Theme: Imitating Jesus in Our Prayers
During this Thanksgiving week, we learn how to render thanks to the Lord through the prayers of thanksgiving from Jesus himself.
Scripture: Matthew 14:19
In so small a matter of thanking God for his food, Jesus becomes an example to us. What is it that we can learn from his behavior? As we saw yesterday, we should give thanks for even the smallest things. Today we examine three more points.
2. We should give thanks at all times. The second lesson we have from Jesus’ example is that we should give thanks at all times, since Jesus certainly did himself. We have already seen how he gave thanks on every occasion in which we are told he presided at a meal. But he gave thanks at other times too. For example, at the tomb of his friend Lazarus, when he was about to raise him from the dead, he stopped to pray, saying, “Father, I thank you that you have heard me. I knew that you always hear me, but I said this for the benefit of the people standing here, that they may believe that you sent me” (John 11:41b, 42).
As far as we are concerned, we tend to give thanks on special occasions, if at all. Like Thanksgiving Day. But actually our whole lives should be a perpetual thanksgiving. Many well-known New Testament texts stress this.

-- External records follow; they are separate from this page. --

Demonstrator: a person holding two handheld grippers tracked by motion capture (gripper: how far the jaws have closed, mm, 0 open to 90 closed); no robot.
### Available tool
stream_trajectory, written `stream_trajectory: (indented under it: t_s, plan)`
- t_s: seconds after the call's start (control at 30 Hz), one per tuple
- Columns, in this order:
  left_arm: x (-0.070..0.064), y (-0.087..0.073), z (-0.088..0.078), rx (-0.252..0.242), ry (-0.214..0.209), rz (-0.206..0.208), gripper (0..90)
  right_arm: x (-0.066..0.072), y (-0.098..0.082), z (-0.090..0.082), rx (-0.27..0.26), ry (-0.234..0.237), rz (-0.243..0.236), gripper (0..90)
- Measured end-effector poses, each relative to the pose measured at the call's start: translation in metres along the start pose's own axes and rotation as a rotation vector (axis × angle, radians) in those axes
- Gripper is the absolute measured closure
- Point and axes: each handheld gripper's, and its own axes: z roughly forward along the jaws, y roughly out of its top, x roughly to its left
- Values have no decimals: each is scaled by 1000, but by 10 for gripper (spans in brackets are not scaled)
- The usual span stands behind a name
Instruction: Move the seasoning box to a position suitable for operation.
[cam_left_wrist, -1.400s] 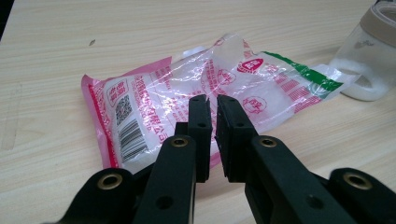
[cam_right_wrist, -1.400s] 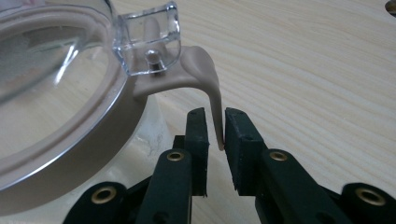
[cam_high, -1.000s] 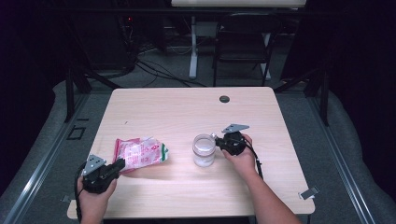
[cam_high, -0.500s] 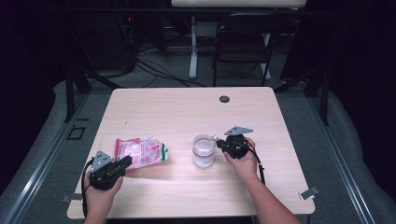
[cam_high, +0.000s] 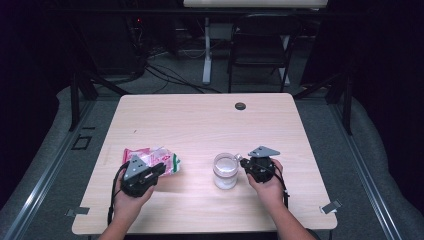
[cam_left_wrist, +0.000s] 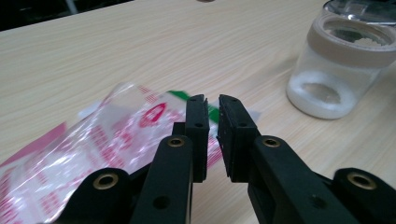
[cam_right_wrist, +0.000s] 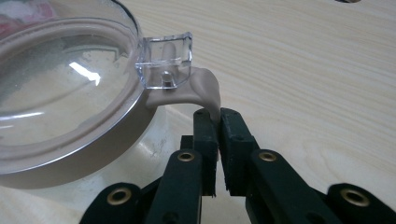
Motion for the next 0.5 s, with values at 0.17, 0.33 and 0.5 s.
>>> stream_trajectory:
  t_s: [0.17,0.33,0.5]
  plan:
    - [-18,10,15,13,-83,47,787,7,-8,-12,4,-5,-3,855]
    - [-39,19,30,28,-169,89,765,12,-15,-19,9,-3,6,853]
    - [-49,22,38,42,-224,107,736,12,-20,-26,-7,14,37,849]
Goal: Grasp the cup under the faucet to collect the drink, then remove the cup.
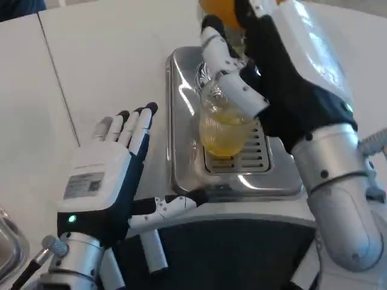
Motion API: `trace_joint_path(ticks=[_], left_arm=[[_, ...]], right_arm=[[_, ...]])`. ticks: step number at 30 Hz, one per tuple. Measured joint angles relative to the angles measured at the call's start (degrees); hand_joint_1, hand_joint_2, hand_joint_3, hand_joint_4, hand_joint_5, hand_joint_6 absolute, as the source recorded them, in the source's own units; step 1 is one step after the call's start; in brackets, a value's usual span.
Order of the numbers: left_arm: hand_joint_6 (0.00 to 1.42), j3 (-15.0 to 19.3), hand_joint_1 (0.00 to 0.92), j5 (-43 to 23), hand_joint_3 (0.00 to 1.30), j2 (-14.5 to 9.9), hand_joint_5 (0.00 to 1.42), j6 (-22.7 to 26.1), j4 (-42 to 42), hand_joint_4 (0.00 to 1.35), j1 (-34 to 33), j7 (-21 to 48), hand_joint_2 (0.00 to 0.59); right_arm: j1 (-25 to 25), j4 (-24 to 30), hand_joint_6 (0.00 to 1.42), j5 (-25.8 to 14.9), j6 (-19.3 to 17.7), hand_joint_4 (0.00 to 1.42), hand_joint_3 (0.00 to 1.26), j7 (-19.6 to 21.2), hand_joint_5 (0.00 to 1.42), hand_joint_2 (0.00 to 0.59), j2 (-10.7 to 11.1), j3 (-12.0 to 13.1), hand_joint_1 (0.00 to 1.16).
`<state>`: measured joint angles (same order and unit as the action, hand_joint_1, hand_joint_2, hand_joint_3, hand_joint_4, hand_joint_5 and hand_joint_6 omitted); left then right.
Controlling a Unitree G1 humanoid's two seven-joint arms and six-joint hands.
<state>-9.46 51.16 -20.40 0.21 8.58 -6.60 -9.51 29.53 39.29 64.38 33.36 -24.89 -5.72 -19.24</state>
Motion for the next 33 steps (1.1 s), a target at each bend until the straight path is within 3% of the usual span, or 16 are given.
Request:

Philippians 4:6, 7: “Do not be anxious about anything, but in everything, by prayer and petition, with thanksgiving, present your requests to God. And the peace of God, which transcends all understanding, will guard your hearts and your minds in Christ Jesus.”

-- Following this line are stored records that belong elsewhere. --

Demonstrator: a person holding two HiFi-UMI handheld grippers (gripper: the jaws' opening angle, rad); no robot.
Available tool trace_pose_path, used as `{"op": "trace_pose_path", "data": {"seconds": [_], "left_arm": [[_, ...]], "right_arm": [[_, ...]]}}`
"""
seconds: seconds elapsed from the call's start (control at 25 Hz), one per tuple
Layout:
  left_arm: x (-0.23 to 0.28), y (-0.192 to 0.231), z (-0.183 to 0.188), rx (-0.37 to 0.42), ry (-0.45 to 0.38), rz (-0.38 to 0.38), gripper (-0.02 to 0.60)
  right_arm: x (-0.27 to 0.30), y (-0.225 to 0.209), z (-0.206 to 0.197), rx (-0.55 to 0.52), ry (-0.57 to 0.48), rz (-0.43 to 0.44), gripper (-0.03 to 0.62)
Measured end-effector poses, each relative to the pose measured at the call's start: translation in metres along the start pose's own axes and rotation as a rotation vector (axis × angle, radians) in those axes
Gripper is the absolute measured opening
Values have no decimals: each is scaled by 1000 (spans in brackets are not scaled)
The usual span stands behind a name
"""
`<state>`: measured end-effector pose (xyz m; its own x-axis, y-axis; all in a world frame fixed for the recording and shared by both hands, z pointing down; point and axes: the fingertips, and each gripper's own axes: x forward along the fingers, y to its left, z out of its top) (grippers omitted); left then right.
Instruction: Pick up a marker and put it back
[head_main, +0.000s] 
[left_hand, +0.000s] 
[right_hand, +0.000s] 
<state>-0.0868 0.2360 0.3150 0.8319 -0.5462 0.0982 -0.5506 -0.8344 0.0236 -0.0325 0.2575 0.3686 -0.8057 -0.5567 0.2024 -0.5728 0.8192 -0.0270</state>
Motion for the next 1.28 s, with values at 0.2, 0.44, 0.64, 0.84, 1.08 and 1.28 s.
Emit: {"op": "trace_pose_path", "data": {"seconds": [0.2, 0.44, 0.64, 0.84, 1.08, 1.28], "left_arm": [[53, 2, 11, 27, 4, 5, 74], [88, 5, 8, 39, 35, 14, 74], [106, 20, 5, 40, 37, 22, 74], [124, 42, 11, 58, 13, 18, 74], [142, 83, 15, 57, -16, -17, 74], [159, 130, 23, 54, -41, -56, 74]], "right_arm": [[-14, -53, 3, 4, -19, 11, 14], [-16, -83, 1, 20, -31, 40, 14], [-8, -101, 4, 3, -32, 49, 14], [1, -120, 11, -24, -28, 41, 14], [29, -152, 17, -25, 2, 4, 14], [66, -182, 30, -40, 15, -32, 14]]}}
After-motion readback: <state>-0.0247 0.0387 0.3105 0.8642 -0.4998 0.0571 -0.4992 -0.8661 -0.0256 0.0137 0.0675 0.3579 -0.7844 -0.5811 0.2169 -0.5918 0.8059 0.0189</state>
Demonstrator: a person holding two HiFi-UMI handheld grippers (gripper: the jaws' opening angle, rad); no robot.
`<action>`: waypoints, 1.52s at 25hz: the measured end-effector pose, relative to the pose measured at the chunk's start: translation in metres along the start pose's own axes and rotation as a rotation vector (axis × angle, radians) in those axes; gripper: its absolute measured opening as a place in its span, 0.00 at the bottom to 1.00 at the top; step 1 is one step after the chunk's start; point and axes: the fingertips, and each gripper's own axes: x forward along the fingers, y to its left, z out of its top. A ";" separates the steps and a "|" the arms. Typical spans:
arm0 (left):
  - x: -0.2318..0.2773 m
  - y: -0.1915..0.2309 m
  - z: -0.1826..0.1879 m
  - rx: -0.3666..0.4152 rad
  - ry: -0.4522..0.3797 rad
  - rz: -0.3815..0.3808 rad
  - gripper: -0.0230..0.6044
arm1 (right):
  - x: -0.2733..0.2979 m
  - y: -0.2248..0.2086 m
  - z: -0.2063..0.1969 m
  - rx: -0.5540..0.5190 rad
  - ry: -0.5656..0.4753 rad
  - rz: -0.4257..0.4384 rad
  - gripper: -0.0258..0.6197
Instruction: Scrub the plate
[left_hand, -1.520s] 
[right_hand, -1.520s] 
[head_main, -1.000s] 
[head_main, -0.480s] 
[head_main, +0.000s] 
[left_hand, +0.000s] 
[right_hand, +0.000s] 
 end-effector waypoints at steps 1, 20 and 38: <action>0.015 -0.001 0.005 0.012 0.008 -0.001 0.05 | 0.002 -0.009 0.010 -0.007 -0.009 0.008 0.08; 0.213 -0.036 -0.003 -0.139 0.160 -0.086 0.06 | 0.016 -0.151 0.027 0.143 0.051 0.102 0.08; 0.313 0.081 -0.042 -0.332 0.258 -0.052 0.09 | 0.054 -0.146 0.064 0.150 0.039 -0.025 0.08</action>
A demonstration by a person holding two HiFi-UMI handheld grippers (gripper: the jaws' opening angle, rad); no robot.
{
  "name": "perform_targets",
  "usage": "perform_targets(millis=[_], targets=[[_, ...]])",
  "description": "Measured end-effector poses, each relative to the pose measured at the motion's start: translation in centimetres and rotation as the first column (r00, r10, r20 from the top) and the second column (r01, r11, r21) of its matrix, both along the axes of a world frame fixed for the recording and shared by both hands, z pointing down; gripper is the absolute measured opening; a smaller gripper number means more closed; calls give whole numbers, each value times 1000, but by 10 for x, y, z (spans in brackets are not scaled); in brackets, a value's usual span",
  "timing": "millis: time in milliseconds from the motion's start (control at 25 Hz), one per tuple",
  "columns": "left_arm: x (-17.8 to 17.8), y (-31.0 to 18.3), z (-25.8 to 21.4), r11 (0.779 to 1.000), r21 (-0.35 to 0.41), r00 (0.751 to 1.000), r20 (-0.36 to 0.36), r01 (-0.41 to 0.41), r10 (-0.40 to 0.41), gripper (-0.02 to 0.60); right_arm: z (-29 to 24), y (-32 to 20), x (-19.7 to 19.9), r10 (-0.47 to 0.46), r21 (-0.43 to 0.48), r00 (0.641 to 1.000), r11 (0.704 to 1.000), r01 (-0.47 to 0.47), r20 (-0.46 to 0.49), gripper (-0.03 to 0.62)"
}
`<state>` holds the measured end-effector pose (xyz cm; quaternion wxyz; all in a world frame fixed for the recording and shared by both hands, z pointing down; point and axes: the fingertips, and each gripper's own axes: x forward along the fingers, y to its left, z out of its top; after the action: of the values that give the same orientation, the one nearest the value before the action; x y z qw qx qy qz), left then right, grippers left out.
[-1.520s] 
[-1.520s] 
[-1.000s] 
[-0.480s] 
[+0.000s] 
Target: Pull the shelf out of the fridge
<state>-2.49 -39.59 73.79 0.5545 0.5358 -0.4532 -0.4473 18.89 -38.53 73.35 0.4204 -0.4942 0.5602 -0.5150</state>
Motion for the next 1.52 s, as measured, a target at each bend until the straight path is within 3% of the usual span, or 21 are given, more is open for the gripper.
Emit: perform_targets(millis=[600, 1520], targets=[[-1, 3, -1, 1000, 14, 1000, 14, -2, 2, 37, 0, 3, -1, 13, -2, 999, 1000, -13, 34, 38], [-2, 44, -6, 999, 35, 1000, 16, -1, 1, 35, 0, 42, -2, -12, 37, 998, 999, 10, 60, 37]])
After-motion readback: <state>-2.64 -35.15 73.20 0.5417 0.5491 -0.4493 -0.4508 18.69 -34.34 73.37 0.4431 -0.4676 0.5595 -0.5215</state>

Colossians 2:6, 7: “So then, just as you received Christ Jesus as Lord, continue to live in him, rooted and built up in him, strengthened in the faith as you were taught and overflowing with thankfulness.”
Colossians 3:15: “Let the peace of Christ rule in your hearts, since as members of one body you were called to peace. And be thankful.”
Hebrews 12:28: “Therefore, since we are receiving a kingdom that cannot be shaken, let us be thankful, and so worship God acceptably with reverence and awe.”
Some Christians begin the day with thanksgiving, expressing gratitude that God has given them a good night’s rest and brought them to a new day of labor for him. They thank him for the food that is served at breakfast and for the one who serves it. Throughout the day they thank God for those they work with and for the help he gives at each step of the way. They thank him for the talents they can use for him, for every opportunity to speak a kind or helpful word to others, and for the help and encouragement others give to them. Then when they lie down at night, they go to sleep thanking God that he has been with them and blessed them one more day, and they commit their lives and those of their loved ones to him. Don’t you think Christ did that? Of course, he did! Shouldn’t you do it too?
3. We should give thanks in all circumstances. My third point is taken from Jesus’ giving thanks before instituting what we call the Lord’s Supper: We should give thanks in all circumstances. That is an obvious point in this case, for the elements of the Lord’s Supper stood for Christ’s broken body and shed blood. As he broke the bread and distributed the wine, he knew that he was soon to die and he knew how he was to die. Yet Jesus was just as ready to thank God in that situation as he was in the less dangerous, happier times that occurred earlier in his life.
Are you able to thank God in all circumstances? This is harder than thanking him when things go well, though when things go well we often forget to thank God at all. But it is not impossible. In yesterday’s study I mentioned Brother Lawrence. This humble man wrote on another occasion, “God… requires no great matters of us: a little remembrance of him from time to time; a little adoration; sometimes to pray for his grace, sometimes to offer him your sufferings, and sometimes to return him thanks for the favors he has given you, and still gives you, in the midst of your troubles, and to console yourself with him the oftenest you can…. You need not cry very loud; he is nearer to us than we are aware of.”1
The Apostle Paul knew how to thank God even in the midst of his terrible sufferings for the gospel’s sake, and he gave us this teaching: “Be joyful always, pray continually, give thanks in all circumstances, for this is God’s will for you in Christ Jesus” (1 Thess. 5:16-18).
1Brother Lawrence, The Practice of the Presence of God (Old Tappan, NJ: Revell/Spire, 1958), p. 48.
Study Questions:

How often did Jesus give thanks? How can we imitate that attitude?
Why did Jesus give thanks at the tomb of Lazarus?
What is the significance of Jesus giving thanks before the Last Supper?

Reflection: Do you live your day as the prototype Christian Dr. Boice describes? Examine your current circumstances. Even if they are difficult, begin to thank God now. Do you know someone like Brother Lawrence? Thank God for his/her example.
Application: Write out the four passages of thanks on index cards. Place the passages where you can see them throughout the day. Memorize one of them.